How do you spend your time?

Are you spending enough time on the things that are important to you? That you like to do?

What are your skills?

What classes have you enjoyed the most?

What work do you enjoy doing so much that you would do it for free?

What things to you like to do in your leisure time?

Briefly describe situations in your life when you have used each of these skills? Can you support your claim that you have these skills?

What if you need more training or skills ?

Consider your options and make a plan, set goals.

Measure your progress, and reevaluate your plan, are you still heading in the direction you want to go?

Taking Control of Your Life

Analyze how you spend your time. Consider this, if we use up all our time on things that aren’t very important, we are cheating our self, and we may not have the time to do the things that are really important to us. This first step in taking responsibility for your future is to list your activities for a week:  how long you spent at them, and then the benefit to you or others.

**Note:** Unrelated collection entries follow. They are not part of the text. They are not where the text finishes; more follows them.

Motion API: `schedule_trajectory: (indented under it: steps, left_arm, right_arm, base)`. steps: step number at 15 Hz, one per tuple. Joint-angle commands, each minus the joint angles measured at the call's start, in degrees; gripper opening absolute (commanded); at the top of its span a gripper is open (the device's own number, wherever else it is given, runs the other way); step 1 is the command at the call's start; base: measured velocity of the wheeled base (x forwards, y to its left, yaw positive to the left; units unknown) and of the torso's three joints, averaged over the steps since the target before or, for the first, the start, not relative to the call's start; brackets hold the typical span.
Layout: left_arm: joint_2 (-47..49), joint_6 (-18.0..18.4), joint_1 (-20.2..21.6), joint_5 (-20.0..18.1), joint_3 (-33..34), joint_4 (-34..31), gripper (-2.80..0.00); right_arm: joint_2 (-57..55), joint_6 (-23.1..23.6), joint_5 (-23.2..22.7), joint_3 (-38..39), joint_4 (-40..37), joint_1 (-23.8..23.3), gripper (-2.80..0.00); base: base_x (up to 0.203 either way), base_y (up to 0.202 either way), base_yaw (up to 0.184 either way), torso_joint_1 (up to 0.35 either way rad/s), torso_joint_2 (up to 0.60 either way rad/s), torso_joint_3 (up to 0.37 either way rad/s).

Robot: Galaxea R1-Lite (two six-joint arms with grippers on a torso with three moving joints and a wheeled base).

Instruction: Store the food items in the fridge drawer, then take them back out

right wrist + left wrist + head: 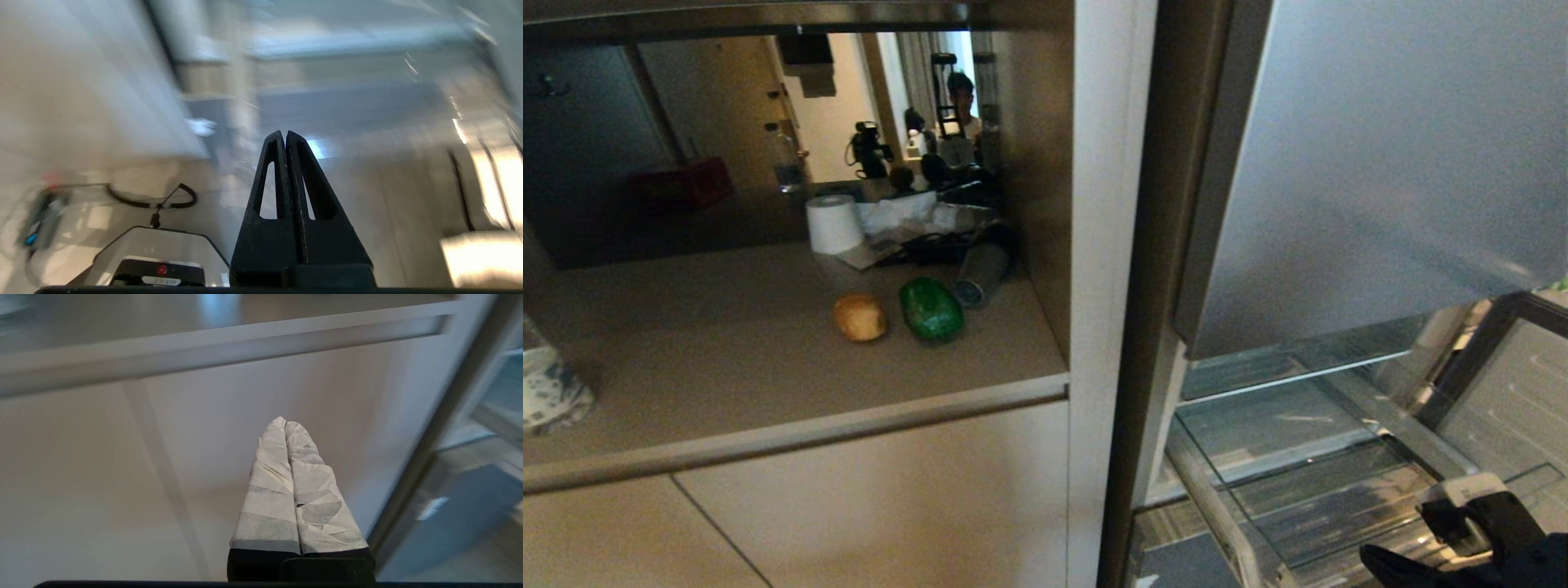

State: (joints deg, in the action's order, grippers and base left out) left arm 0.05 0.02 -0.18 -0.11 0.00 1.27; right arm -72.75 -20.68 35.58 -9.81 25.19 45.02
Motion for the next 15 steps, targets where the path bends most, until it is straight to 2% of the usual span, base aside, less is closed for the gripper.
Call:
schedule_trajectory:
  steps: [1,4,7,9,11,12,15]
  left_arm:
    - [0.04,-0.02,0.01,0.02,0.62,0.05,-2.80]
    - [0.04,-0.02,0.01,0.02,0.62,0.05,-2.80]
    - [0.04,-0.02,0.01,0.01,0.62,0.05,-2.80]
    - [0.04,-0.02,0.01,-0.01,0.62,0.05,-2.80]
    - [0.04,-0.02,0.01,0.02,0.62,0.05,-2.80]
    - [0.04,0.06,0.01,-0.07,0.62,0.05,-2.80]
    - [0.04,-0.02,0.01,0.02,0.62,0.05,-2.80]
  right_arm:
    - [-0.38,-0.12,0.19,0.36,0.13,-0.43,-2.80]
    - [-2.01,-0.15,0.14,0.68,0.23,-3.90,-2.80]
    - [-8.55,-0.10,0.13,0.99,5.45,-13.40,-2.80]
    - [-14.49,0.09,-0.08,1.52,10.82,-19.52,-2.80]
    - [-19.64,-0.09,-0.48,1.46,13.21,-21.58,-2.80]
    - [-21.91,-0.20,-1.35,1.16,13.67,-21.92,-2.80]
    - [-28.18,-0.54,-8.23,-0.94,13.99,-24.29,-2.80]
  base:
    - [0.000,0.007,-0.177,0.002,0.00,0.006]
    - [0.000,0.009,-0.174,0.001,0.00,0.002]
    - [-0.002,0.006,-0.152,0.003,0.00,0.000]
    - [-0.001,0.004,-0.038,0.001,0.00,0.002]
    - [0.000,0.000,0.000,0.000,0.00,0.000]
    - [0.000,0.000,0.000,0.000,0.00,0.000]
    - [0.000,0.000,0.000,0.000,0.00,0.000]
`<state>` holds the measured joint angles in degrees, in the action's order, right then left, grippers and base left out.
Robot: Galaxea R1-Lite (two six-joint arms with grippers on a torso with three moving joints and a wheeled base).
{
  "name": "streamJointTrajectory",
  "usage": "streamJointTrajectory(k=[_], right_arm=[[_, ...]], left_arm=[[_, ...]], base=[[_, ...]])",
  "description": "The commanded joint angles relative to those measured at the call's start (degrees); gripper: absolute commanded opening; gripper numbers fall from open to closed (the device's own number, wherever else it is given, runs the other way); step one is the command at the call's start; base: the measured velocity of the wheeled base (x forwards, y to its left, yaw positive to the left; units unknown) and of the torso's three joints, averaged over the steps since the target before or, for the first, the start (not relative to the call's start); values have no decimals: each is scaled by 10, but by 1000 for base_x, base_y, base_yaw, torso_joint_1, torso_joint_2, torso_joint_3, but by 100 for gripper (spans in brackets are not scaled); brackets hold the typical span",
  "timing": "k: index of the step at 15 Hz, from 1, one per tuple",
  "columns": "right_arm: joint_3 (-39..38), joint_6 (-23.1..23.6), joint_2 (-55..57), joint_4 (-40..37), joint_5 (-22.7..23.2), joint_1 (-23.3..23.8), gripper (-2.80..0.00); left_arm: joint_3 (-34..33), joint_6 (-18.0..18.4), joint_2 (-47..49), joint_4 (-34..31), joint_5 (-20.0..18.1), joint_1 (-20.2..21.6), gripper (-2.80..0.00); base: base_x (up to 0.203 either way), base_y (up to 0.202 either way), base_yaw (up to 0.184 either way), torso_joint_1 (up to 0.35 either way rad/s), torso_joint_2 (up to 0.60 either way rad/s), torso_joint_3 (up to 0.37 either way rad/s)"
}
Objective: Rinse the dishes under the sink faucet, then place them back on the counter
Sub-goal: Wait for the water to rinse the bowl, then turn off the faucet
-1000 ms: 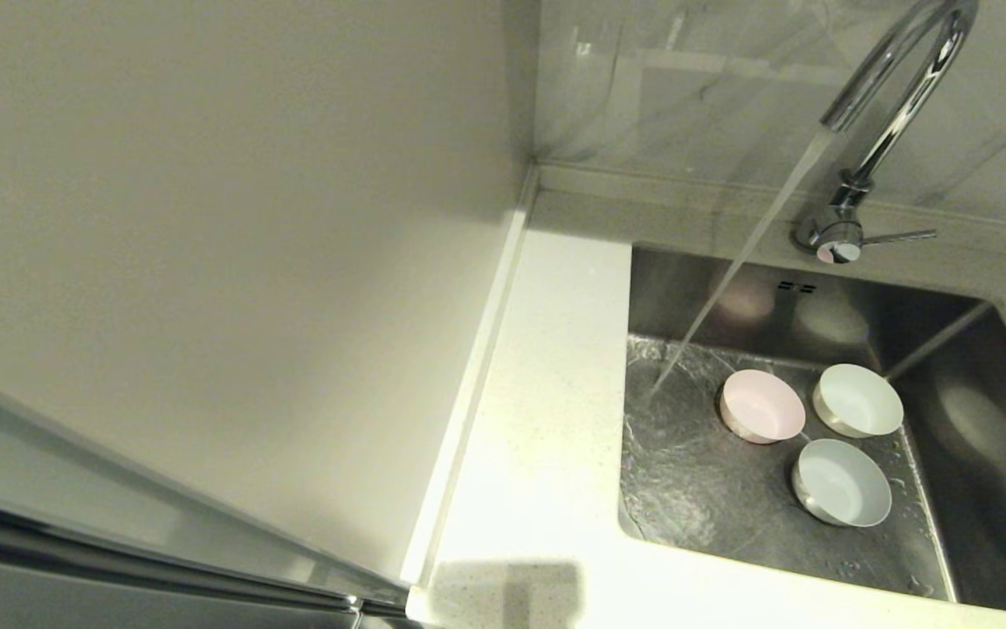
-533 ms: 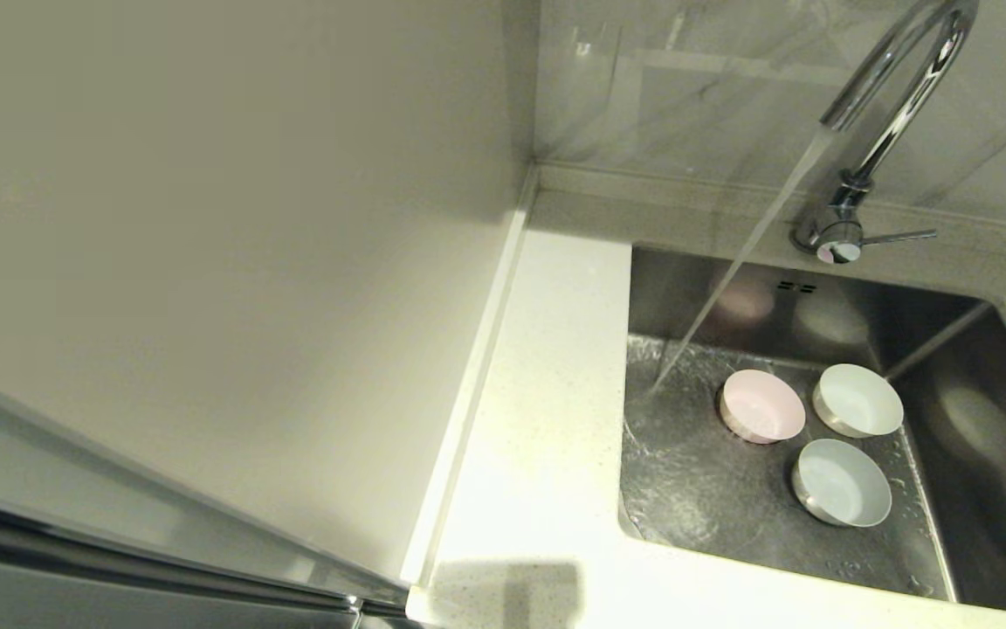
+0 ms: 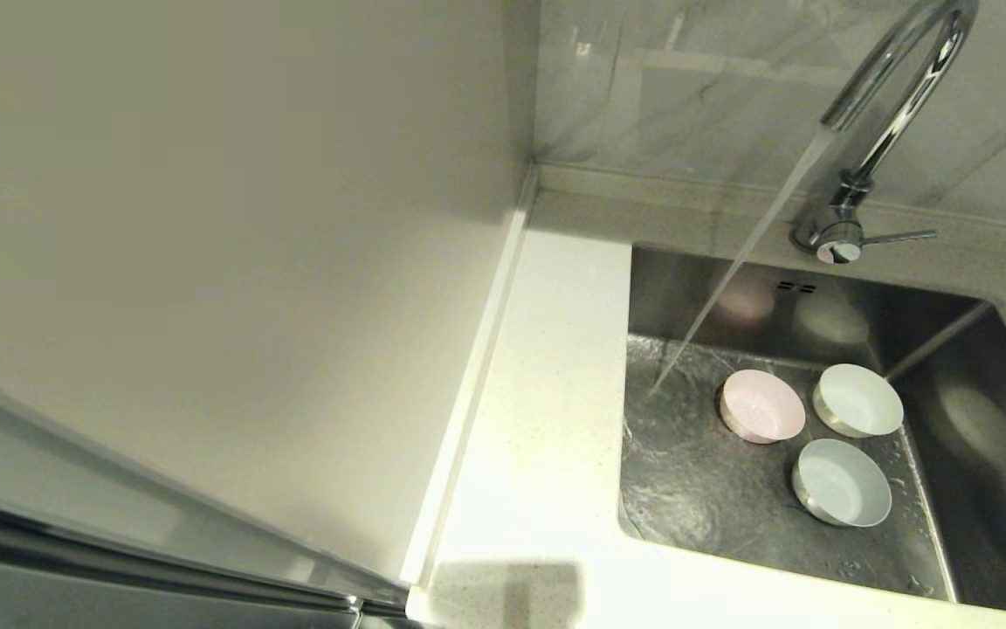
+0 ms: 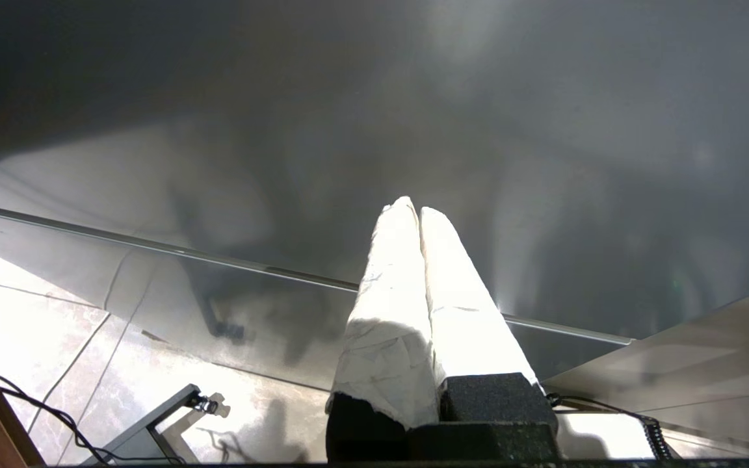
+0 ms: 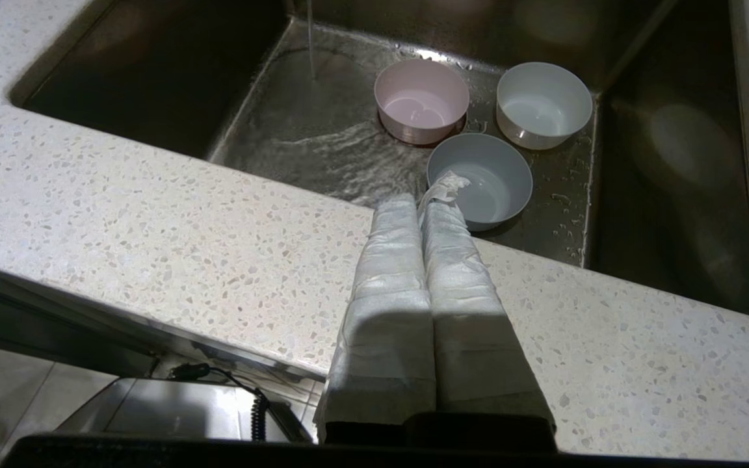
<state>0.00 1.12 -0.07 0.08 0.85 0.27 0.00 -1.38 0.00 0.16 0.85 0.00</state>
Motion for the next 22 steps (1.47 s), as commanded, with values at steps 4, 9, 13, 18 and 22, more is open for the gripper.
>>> streamJointTrajectory(k=[4, 9, 13, 18, 22], right_arm=[[0, 0, 1, 0, 0, 0, -280], [0, 1, 1, 0, 0, 0, -280], [0, 5, 1, -1, 1, 0, -280], [9, -16, 56, -25, -11, 0, -280], [142, -41, 234, -71, -23, 3, -280]], left_arm=[[0, 0, -2, 0, 0, -1, -280], [0, 0, -2, 0, 1, 0, -280], [0, 0, -2, 0, 0, 0, -280], [0, 0, -2, 0, 1, 0, -280], [0, 0, -2, 0, 1, -1, -280]], base=[[0, 0, 0, 0, 0, 0], [0, 0, 0, 0, 0, 0], [0, 0, 0, 0, 0, 0], [0, 0, 0, 0, 0, 0], [0, 0, 0, 0, 0, 0]])
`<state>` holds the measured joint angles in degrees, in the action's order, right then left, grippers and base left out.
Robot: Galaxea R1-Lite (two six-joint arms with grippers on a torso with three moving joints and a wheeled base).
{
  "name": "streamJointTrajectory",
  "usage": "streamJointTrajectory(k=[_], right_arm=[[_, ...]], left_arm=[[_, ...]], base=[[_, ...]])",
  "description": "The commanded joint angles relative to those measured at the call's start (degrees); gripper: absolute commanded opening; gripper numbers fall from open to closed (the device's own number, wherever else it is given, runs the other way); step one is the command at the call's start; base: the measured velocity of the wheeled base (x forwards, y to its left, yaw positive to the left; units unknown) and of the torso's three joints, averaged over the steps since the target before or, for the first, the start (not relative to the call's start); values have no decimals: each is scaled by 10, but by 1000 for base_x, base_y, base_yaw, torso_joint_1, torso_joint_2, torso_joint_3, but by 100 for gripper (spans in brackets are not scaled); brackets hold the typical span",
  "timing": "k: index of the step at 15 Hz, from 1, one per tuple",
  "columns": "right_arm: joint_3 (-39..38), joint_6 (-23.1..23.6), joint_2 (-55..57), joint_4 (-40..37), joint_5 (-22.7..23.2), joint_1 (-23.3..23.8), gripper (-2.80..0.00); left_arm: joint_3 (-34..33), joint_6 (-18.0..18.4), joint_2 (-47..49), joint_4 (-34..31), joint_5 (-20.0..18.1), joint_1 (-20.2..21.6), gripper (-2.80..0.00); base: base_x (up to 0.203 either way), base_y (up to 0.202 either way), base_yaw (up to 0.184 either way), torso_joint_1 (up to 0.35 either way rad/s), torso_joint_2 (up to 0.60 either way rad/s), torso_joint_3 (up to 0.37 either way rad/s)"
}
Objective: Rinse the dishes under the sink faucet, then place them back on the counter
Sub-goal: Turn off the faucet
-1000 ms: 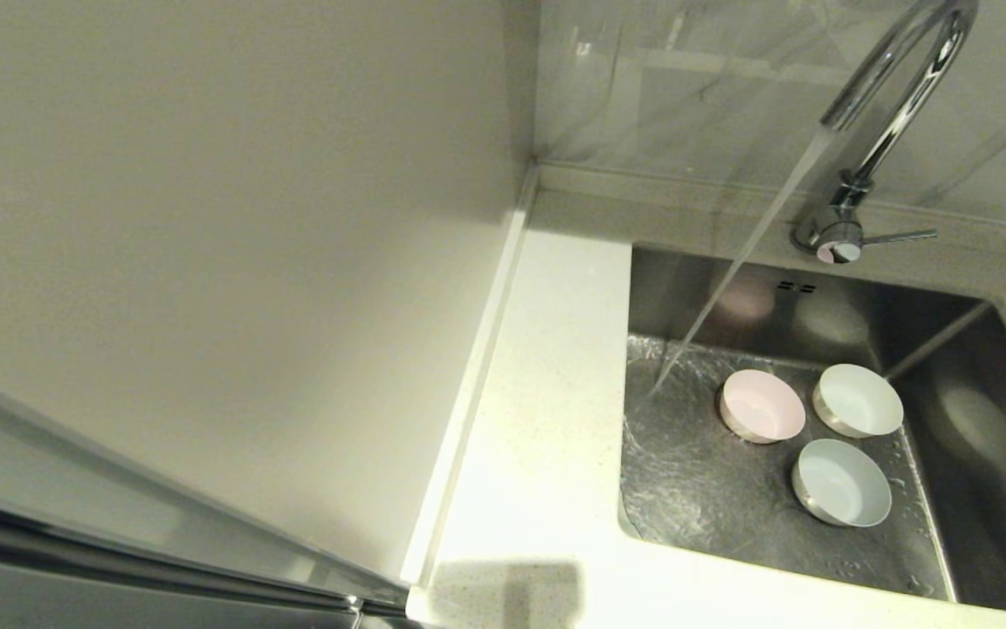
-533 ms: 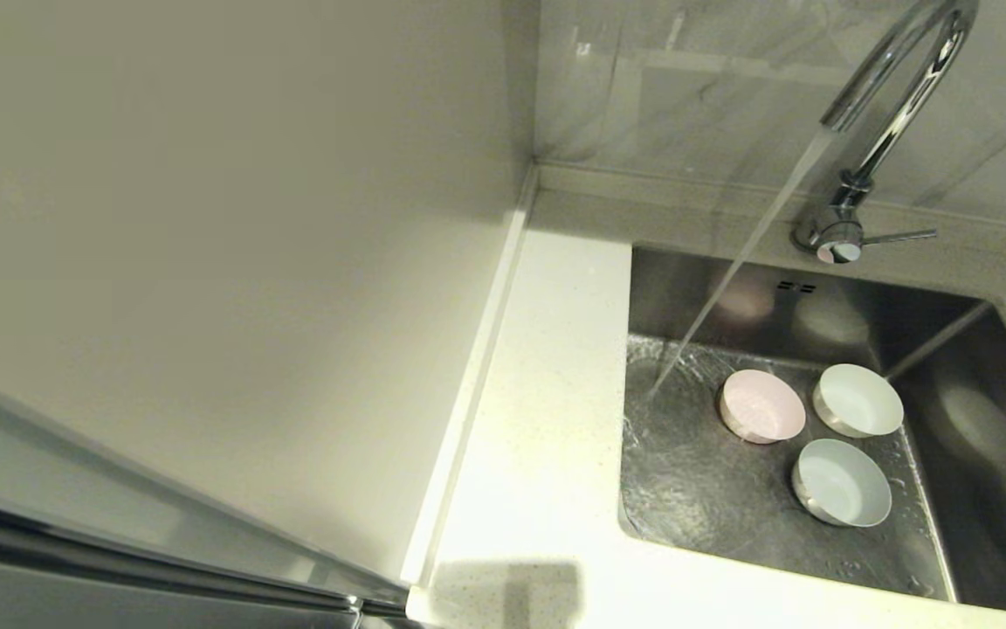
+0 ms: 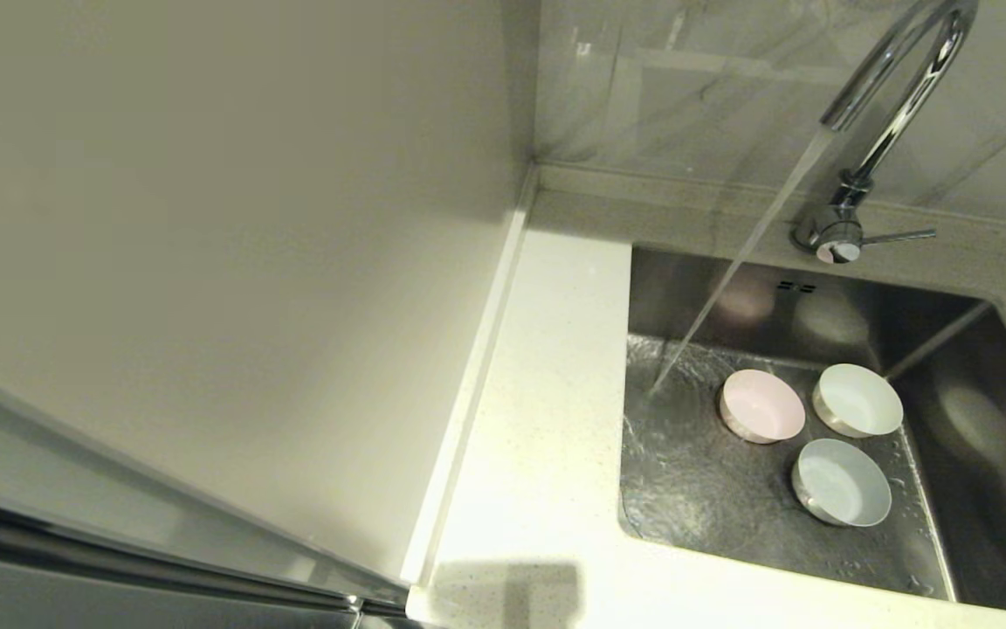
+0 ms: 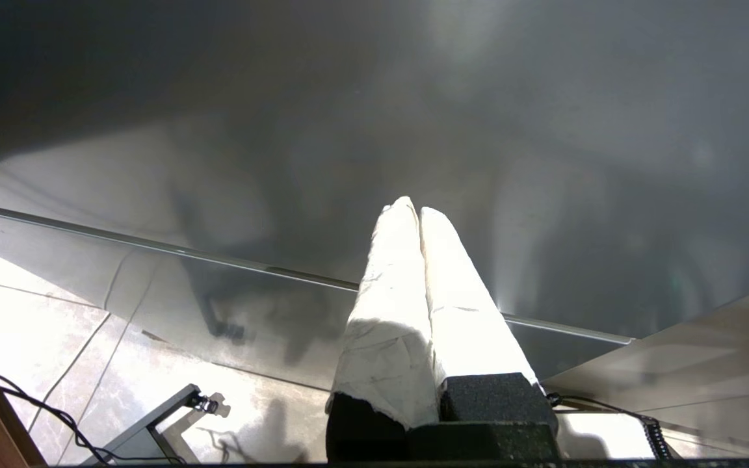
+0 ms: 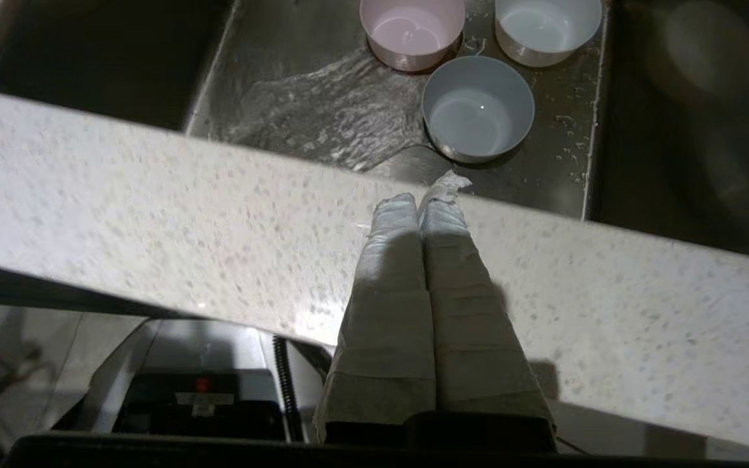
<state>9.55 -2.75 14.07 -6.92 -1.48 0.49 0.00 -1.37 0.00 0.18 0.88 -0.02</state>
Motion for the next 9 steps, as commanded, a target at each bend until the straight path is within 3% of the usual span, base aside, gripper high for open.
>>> streamJointTrajectory(k=[1, 6, 9], right_arm=[[102, -19, 153, -8, 5, 1, -280], [454, -159, 476, -52, 27, 27, -280], [607, -228, 628, -96, 25, 64, -280]], left_arm=[[0, 0, -2, 0, 0, 0, -280], [0, 0, -2, 0, 1, 0, -280], [0, 0, -2, 0, 1, 0, -280]], base=[[0, 0, 0, 0, 0, 0], [0, 0, 0, 0, 0, 0], [0, 0, 0, 0, 0, 0]])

Compare the 5 activities you spent the most time at, to the 5 activities you enjoyed the most. What does that tell you about yourself?

What are Skills?

Identifying Your Adaptive and Transferable Skills

A skill is something you can do. Our philosophy Professor, Fr. Reichmann would call them habits. We’re asked to make a list of all the school, work and leisure skills we have. Which skills are you best at using? Your best skills are the ones you do well and enjoy using.

Are they transferable skills (like the ability to solve problems, manage people), job-related skills (like computer, mechanical skills) or adaptive skills/personality traits (like honesty, enthusiasm)? When you can identify your best skills in each of these groups, you can answer the most important question an employer will ask: “Why should I hire you?”

At the end, your list should include what skills you have now, what ones you want to improve, and which ones you want to use in your next job. What are the most important to you and what do you most want to improve?

(The book includes a worksheet to help you through this process).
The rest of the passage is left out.